*PROBLEM DETAILS:* Go over the data below and say how many lines hold the word "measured". Only the number is needed.

*DATA:*
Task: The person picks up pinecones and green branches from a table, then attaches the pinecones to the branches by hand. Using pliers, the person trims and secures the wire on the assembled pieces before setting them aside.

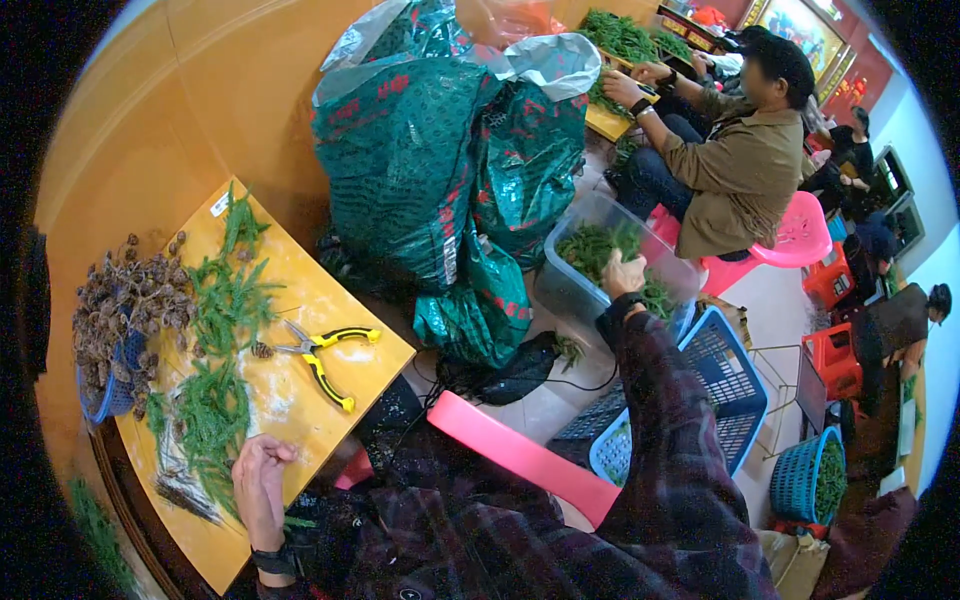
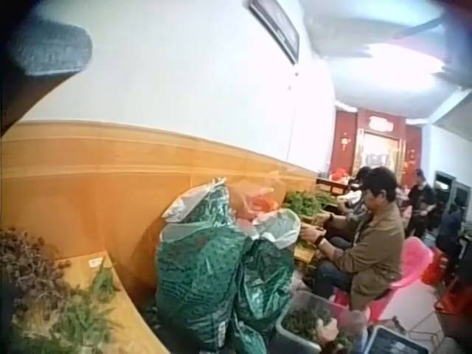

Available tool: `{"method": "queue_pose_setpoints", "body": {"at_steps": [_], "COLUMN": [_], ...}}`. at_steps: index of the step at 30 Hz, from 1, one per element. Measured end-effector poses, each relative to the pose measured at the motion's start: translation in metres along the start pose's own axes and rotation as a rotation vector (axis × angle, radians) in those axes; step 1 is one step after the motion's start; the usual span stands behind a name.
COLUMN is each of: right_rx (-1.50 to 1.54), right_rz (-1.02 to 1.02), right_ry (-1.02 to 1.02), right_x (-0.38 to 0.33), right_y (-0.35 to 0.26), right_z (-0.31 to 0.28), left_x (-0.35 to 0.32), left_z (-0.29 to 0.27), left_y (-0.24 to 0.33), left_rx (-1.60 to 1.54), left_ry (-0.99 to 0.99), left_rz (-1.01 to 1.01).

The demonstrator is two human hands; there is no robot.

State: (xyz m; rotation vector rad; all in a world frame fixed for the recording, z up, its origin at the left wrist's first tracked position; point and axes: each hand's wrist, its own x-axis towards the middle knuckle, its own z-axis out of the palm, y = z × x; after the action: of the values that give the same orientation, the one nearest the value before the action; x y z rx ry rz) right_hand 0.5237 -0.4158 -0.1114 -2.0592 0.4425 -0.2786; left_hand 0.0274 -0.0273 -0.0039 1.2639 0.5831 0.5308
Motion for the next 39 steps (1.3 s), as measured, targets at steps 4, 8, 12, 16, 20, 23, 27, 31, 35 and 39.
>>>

*THE ANSWER:* 2